Прошло еще несколько минут, прежде чем Фэлл заговорил снова.
— Я хочу, чтобы ты знал: если это место — именно такое змеиное логово, каким мы его считаем, ему придется появиться еще раз. Ему придется предложить сделку с двумя целями: вытащить Хадсона и Камиллу, если они еще живы, и вытащить нас самих. Я предполагаю, что Скараманги слышали о нем, поскольку на протяжении многих лет он работал с итальянцами. Поэтому будь готов к его возвращению.
— А я думал, он уже проявил себя там, на балконе, — сказал Мэтью.
— О, — тихо рассмеялся Фэлл, — это сущая ерунда.
— Я тоже хочу заключить сделку, — поежился Мэтью. — Скажем… поперчить суп. Я собираюсь сказать Скарамангам, где, по моему мнению, находится зеркало.
— Конечно. И они потребуют, чтобы их привели туда, прежде чем они освободят остальных. И на случай, если это зеркало и вправду работает, в моем кармане лежит распятие. Знай, этот Левиафан может стать твоей погибелью, Мэтью, а тебе ведь есть, ради чего жить. У тебя вся жизнь впереди, твоя любимая ждет тебя.
Мэтью ощутил острую боль в сердце, но не мог позволить ей подорвать свою решимость. Он зашел слишком далеко.
— Если вы выберетесь с Хадсоном и Камиллой, вам надо будет ехать прямо к кораблю.
— О, так теперь ты хочешь спасти мою жизнь, хотя столько раз желал моей смерти? — горько усмехнулся Профессор.
— Я желал смерти не вам, — возразил Мэтью, — а ему.

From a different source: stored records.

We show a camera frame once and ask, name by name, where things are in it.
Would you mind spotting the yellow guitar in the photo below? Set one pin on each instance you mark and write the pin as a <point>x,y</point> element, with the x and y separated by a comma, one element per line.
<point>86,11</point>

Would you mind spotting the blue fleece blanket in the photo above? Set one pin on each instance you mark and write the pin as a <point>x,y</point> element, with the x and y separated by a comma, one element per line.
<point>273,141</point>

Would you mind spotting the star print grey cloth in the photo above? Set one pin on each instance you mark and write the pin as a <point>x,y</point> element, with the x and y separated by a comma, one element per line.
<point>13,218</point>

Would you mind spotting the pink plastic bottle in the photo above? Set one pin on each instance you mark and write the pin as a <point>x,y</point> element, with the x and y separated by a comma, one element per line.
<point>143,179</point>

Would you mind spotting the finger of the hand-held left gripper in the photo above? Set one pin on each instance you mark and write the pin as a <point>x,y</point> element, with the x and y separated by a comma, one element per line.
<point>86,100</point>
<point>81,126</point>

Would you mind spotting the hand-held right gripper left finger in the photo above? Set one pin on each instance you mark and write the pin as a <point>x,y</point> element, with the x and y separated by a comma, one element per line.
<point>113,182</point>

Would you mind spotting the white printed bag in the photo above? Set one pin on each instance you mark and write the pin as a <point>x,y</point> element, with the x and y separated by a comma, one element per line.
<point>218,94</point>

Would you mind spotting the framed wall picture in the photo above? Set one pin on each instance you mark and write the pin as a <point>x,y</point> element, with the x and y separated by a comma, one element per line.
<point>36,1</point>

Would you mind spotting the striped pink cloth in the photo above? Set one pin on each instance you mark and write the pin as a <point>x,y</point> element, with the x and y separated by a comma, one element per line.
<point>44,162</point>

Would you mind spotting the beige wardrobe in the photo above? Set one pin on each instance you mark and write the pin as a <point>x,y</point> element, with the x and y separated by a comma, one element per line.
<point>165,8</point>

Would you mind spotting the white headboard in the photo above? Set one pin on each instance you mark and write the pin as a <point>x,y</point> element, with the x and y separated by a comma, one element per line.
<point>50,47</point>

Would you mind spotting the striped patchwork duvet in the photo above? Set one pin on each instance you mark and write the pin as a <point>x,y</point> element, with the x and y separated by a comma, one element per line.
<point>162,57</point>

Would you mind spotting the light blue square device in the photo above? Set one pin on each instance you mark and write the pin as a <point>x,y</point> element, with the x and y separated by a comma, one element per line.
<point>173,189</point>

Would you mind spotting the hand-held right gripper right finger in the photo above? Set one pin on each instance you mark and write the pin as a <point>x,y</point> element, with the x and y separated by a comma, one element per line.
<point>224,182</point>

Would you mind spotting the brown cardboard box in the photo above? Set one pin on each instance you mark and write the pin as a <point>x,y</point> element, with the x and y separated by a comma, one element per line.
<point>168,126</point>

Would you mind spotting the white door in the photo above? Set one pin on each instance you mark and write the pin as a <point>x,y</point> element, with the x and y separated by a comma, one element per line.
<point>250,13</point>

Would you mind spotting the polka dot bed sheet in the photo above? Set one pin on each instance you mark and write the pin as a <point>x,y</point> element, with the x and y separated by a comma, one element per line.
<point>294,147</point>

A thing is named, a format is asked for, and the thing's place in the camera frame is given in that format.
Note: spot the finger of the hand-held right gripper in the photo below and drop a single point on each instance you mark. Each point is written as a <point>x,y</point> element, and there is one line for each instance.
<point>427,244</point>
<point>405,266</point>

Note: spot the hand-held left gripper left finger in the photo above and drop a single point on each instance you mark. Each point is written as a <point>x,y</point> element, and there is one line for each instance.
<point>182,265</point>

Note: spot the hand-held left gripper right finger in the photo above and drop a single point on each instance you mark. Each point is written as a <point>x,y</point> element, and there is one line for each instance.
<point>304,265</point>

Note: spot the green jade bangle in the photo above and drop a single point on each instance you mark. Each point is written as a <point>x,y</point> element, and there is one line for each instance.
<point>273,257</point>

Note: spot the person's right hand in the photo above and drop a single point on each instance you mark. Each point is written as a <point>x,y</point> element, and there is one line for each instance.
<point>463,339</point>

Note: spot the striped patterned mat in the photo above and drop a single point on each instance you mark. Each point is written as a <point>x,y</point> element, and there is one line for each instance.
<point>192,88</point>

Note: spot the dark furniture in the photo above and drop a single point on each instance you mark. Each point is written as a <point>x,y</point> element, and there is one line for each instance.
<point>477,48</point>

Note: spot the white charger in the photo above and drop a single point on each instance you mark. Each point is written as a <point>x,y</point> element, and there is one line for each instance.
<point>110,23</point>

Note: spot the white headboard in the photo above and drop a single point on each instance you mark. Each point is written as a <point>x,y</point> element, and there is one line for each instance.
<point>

Лошади неслись галопом, и усиливающийся штормовой ветер завывал вокруг кареты на пути мимо Мирано. Миновав последние виллы, Мэтью свернул на указанную дорогу, ведущую на юг, и вскоре увидел крышу внушительного особняка, освещенную фонарями и окруженную высокой стеной из грубого камня, которая, казалось, была покрыта битым стеклом. Мэтью остановил лошадей перед воротами из черного кованого железа. Сразу за воротами виднелась каменная сторожка.